Bien sûr on retrouve les deux grandes forces de Kechiche , ce qui fait son unicité : en premier la manière de filmer les corps, au bord la plage, en séance de picnic encore, ces corps qui transpirent, en plein soleil , les mini deux pièces, les bouts de seins qui dépassent , un érotisme latent incroyable qu’il est le seul à savoir filmer. Remarquable qualité d’image, lumière naturelle de captation du soleil irradiant,
Idem pour la seule scène « sensuelle », car cet opus est beaucoup plus sage, mais cette scène est, là aussi, sublime , les corps transpirent, se contorsionnent, on est dans du réel, c’est sauvage, presque animal, et bravo à l’actrice Jessica Pennington , sa performance est énorme.
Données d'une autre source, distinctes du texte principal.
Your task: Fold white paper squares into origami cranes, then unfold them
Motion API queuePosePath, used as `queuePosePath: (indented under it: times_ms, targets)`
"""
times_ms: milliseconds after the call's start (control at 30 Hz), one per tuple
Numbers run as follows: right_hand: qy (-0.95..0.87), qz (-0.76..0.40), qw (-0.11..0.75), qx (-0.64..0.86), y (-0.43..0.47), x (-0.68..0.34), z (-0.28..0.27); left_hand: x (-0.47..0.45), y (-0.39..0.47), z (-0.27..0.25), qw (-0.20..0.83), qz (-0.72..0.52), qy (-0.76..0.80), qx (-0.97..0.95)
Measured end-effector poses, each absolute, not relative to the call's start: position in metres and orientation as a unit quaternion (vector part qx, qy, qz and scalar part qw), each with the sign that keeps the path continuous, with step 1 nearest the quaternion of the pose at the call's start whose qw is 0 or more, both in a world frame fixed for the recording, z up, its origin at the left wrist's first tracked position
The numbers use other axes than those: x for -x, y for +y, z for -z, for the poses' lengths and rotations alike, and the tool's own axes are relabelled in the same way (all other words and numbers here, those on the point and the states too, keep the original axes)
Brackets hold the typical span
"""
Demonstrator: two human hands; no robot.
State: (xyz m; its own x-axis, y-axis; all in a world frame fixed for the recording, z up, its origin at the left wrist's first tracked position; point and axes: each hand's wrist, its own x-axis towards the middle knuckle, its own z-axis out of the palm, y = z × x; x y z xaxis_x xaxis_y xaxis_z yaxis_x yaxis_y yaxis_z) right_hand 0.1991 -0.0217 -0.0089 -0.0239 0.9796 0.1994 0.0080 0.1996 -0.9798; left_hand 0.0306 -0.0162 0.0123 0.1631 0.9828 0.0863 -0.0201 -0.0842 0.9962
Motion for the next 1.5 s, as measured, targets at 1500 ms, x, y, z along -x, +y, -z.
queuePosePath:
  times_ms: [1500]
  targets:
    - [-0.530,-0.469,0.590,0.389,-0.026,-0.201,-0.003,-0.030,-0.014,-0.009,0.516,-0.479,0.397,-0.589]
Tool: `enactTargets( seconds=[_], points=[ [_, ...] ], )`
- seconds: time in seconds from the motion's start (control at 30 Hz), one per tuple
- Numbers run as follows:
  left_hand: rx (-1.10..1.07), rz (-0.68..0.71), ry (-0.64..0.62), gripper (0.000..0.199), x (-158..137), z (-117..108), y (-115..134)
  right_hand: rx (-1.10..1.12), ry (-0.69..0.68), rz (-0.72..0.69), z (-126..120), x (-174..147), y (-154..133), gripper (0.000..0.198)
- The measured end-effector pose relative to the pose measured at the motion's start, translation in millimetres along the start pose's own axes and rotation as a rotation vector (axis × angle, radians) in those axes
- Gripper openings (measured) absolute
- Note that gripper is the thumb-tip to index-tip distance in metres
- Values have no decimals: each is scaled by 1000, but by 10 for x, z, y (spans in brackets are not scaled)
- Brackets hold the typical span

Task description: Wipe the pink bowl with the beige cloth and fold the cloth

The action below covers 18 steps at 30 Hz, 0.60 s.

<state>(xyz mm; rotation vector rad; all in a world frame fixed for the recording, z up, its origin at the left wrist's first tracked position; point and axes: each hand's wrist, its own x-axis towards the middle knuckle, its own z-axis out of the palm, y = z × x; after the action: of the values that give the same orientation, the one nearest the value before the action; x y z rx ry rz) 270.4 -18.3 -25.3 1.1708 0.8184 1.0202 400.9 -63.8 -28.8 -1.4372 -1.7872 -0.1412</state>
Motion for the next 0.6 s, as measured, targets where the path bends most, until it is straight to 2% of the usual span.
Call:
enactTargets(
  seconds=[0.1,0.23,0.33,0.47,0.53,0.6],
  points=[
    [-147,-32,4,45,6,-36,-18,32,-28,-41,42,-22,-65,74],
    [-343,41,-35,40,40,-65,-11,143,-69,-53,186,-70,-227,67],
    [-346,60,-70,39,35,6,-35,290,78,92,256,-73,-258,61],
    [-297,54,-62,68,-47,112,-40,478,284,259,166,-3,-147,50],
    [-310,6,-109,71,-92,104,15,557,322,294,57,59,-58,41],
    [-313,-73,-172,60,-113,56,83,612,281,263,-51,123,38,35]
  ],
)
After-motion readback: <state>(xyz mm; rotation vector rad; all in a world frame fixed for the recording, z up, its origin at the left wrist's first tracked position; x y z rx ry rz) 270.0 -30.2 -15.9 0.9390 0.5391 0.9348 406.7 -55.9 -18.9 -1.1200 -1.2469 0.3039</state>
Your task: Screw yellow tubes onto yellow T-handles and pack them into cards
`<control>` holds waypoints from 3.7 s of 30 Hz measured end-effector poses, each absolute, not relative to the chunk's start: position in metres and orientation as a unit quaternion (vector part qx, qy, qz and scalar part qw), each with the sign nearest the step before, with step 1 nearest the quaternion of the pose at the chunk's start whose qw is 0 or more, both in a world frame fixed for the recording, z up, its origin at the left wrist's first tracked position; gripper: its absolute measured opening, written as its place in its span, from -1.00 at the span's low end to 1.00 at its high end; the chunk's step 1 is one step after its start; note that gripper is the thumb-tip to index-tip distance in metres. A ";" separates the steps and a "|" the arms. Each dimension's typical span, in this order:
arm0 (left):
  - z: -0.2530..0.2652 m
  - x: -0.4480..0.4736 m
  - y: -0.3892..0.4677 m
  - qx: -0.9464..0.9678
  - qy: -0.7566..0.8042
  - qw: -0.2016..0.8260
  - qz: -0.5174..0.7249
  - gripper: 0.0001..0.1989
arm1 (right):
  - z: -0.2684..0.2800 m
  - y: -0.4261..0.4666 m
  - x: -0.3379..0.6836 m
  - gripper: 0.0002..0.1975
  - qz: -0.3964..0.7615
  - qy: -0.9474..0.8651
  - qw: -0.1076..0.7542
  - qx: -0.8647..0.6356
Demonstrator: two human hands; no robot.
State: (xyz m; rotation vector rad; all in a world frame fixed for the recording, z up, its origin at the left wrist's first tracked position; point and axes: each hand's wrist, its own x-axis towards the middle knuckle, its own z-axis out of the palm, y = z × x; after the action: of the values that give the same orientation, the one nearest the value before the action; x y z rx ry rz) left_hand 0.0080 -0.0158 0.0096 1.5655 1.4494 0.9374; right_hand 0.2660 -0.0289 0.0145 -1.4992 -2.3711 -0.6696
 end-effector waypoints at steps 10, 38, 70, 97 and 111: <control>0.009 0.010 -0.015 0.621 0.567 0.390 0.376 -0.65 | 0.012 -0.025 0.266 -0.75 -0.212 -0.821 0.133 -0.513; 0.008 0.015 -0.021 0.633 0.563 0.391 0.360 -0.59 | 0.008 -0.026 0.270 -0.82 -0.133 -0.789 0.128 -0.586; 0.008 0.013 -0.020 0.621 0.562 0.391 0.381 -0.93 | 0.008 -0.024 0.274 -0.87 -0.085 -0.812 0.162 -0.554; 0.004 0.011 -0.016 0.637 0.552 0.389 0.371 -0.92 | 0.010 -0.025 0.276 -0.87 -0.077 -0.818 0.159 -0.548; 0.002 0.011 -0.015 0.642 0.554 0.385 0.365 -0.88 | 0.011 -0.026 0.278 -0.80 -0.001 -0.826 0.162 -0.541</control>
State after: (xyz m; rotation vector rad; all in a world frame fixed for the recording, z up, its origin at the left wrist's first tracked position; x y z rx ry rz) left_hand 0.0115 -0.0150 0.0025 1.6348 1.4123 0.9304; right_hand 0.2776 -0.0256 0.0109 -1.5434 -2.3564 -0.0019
Seul Kechiche sait filmer le sexe avec cette pertinence.
Et puis cette manière de filmer la jeunesse avec tant de naturel, les dialogues, sont à la fois écrit au cordeau, mais on a l’impression de surprendre une conversation privée, en cachette, un peu comme des voyeurs. Cette force de transcendance des acteurs est une autre marque du réalisateur.
Les dernières 20 minutes sont très différentes on quitte le marivaudage, la post adolescence, naïve et généreuse, on passe à l’âge adulte, avec le drame qui survient. C’est plus violent, on retrouve le « drama » et l’hystérie, poussé à bout. C’est astucieux et très fort. Une fois encore cette actrice américaine que l’on ne connaissait pas est formidable (d’ailleurs rentrée aux USA , elle a arrêté le cinéma, elle fait autre chose, dommage !!) , elle s’intègre parfaitement à l’univers Kechichien,
Peut- être la partie la moins lumineuse, un peu plus lourd, mais qui nous amène sur un fin complétement ouverte , sur tous les sujets ,et qui laissait bien penser qu’il aurait pu y avoir un opus 3 .( 4 si compte « l’invisible » Intermezzo.)
A noter qu’il y a aussi beaucoup d’humour dans cet opus , on rigole, on sourit souvent, très finement, bien vu.
Les intermèdes musicaux avec les sonates de Bach , ou les chansons « rai » sont très bien cadencés.